しばらく涙が止まらなかった。声はかみ殺しているものの、肩の震えはなかなか止まらない。フィーユは黙ってアレフの背中をさすってやっていた。
(あ、なんかいい匂い……これは……母さんの……)
フィーユの温もりを感じ、アレフの中にあった不安感が、徐々にではあるが薄らいできた。この人になら、話してもいいかもしれない、そんな風に思い、ゆっくりと顔を上げる。
「どう? 落ち着いた?」
「ん……ありがとう」
「じゃあ、何があったか教えてくれる?」
もう迷いは無かった。この人になら、何を話しても大丈夫な気がして、アレフはあらいざらい、さきほどの出来事を話した。まだ鳴咽が止まらず、つっかえながらの話だったが、フィーユは終わるままで黙って聞いていてくれた。

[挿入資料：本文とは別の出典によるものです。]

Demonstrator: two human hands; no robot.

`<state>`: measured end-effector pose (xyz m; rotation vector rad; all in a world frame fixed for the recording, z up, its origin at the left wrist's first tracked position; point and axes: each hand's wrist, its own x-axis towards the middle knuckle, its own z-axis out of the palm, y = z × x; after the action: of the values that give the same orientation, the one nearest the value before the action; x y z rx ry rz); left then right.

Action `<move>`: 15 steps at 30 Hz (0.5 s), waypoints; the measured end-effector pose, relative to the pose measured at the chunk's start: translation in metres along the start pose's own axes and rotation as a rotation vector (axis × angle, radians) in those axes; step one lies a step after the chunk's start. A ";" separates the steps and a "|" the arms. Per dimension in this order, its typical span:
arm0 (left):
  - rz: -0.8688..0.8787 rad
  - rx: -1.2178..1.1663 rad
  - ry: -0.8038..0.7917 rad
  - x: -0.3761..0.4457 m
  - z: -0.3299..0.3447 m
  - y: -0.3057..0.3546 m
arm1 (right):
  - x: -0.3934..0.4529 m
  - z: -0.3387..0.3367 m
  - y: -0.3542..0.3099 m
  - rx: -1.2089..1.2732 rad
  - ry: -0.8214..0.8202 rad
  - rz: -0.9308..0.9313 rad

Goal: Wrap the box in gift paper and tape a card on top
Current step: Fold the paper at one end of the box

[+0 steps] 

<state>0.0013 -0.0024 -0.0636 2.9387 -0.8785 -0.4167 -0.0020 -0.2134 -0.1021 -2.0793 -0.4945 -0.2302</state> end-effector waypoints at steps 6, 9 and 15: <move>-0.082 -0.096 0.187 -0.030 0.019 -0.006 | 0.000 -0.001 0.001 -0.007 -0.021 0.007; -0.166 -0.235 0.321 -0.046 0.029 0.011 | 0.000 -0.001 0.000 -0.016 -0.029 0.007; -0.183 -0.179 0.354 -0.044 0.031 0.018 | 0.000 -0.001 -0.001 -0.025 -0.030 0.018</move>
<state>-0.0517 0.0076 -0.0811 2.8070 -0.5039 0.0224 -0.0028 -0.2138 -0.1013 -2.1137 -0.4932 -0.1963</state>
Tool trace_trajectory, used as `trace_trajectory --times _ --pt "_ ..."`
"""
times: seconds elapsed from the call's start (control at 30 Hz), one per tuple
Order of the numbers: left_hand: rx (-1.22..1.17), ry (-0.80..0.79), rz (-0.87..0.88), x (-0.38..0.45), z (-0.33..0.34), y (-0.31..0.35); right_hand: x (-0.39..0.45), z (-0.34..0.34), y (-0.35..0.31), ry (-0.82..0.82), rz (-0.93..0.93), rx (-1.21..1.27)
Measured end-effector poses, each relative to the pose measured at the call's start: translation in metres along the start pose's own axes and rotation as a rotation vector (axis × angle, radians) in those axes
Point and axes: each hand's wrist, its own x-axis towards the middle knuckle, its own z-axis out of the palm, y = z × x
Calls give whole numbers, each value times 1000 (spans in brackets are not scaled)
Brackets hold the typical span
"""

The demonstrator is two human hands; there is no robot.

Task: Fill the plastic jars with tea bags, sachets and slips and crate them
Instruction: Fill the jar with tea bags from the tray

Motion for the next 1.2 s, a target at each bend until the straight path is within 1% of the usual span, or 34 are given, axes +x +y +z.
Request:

「……そう。それは大変だったわね。どこか怪我しなかった?」
聞き終わると、フィーユは心配そうに尋ねた。
「ね、姉ちゃん。驚かないの?」
「え、何が? そりゃ、誘拐があったなんて驚きだけど」
「そうじゃなくて、僕らのこと……」
「あ、それね。ソルにも言ったけど、前からわかってたことだから」
「じゃ、じゃあなんでハンターに……」
「あはは。ソルと同じこと聞いてる」
フィーユは膝についた埃をはらい、立ち上がった。
「君たち兄弟がどんな種族だろうと関係無いわ。ソルはソル、アレフはアレフだから」
「姉ちゃん……」
「ともかく、送ってくから、一度戻ってみましょ。もしかしたら、ソルが帰ってきてるのかもしれないし」
またもや涙が出そうになって、アレフはごしごしと顔をこすった。ただし、今度の涙は嬉し涙だった。フィーユの心使いが、ただ単純に嬉しかった。
フィーユに手をひかれ、アレフは家に戻っていった。